INSTRUCTIONS TO FOLLOW.
Repeat the full listing below verbatim and keep the images out.

SOURCE MATERIAL.
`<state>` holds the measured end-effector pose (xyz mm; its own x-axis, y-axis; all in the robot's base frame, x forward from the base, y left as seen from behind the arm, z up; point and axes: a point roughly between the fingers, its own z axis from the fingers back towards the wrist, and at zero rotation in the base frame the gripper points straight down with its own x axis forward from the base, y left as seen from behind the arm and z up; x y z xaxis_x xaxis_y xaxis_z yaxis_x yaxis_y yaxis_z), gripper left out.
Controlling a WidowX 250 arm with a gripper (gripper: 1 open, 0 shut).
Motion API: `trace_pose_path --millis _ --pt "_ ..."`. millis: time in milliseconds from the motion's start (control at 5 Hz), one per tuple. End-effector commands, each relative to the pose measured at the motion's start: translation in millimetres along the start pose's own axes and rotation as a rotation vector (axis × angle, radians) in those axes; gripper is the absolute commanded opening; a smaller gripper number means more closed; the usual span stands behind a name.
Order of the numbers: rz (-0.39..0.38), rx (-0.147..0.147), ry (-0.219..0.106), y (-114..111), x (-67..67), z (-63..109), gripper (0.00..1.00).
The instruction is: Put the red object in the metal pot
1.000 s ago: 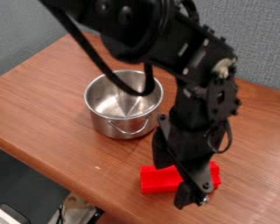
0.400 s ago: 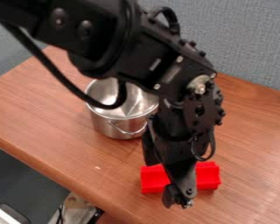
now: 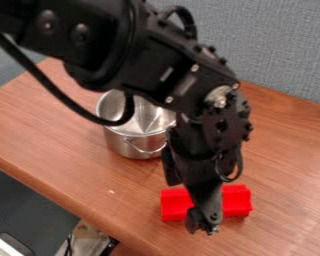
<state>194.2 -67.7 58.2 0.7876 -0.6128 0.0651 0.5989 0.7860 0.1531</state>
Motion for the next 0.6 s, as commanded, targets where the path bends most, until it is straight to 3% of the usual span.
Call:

RESULT OF THIS TASK.
`<state>` holds the measured end-effector pose (xyz mm; its own x-axis, y-axis; all in the robot's base frame, x forward from the base, y left as seen from behind the arm, z up; point and axes: a point roughly between the fingers, its own z axis from the fingers back towards the wrist, and at zero rotation in the base frame the gripper points straight down with its own x axis forward from the base, y left as seen from behind the arm and z up; x y z xaxis_x xaxis_y xaxis_z yaxis_x yaxis_y yaxis_z), gripper left out.
Controlling a WidowX 250 arm with a gripper (gripper: 1 open, 0 shut).
Motion API: `trace_pose_path --millis _ --pt "_ ..."`. millis: time in milliseconds from the motion's start (control at 5 Hz), one per tuple. End-effector commands, each relative to the pose measured at the motion's start: translation in millimetres along the start pose's own axes and rotation as a rotation vector (axis × angle, radians) in those axes; gripper is the absolute commanded opening; a smaller gripper number means more closed; the usual span stands behind a name.
Order of the numbers: rz (-0.39..0.38), rx (-0.147..0.147), ry (-0.219..0.106), y (-114..111), x (-67..67), z (-63..109), gripper (0.00..1.00).
The instruction is: Put the red object in the metal pot
1.000 s ago: 
0.400 s ago: 
now: 
<state>194.2 -67.7 58.2 0.7876 -0.6128 0.0651 0.5989 0.7860 0.1531</state>
Motion for the next 0.6 s, as commanded, targets where the path bends most, until it is straight to 3% of the usual span.
Call:

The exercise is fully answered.